◆ Instructions for the task:
Within the records, how many lines hold the word "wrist"? State that number alone.

◆ Exercise inputs:

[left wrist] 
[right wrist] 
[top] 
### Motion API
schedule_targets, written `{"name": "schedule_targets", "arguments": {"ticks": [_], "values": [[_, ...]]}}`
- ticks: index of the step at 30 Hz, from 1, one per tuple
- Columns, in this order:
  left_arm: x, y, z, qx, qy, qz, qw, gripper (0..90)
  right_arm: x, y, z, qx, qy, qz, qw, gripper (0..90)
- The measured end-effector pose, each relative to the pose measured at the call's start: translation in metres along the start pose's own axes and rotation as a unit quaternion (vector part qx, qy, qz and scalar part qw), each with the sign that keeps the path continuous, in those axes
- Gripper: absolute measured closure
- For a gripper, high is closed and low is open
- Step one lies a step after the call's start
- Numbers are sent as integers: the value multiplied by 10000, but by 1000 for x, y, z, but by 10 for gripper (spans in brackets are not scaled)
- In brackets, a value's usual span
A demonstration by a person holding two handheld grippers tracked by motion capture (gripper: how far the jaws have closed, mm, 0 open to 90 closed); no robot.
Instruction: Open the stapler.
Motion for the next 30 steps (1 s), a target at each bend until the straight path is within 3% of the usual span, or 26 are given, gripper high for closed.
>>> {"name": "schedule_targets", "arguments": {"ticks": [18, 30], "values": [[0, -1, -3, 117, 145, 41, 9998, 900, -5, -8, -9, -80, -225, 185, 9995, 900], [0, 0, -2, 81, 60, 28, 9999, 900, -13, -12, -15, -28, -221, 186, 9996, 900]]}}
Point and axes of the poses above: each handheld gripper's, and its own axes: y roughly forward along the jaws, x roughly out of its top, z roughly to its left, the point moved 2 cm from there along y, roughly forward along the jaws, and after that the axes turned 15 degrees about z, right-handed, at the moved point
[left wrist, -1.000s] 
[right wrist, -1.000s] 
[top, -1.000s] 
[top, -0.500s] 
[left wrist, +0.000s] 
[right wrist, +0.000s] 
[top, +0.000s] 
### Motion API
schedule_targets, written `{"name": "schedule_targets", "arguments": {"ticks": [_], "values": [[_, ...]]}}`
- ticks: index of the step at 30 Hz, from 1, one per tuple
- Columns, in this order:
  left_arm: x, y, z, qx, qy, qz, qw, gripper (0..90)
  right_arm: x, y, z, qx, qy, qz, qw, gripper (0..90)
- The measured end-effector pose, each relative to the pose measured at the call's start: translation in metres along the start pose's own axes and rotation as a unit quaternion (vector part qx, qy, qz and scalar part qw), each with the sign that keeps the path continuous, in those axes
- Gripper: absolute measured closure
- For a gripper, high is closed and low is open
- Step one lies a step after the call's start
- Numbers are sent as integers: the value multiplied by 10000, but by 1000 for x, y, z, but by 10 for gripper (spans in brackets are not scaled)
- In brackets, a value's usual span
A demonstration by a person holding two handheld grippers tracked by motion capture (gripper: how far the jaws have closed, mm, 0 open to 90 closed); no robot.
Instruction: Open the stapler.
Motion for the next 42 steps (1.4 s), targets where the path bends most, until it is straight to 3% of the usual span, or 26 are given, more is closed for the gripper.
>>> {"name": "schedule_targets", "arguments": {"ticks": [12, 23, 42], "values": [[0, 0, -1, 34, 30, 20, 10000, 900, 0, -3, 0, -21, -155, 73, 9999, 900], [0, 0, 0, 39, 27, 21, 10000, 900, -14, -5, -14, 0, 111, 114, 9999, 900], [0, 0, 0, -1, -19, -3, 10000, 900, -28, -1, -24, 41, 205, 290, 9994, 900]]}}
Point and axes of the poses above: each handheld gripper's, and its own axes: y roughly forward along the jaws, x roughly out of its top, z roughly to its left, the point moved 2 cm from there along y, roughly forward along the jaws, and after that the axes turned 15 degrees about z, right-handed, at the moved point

◆ Answer box:
6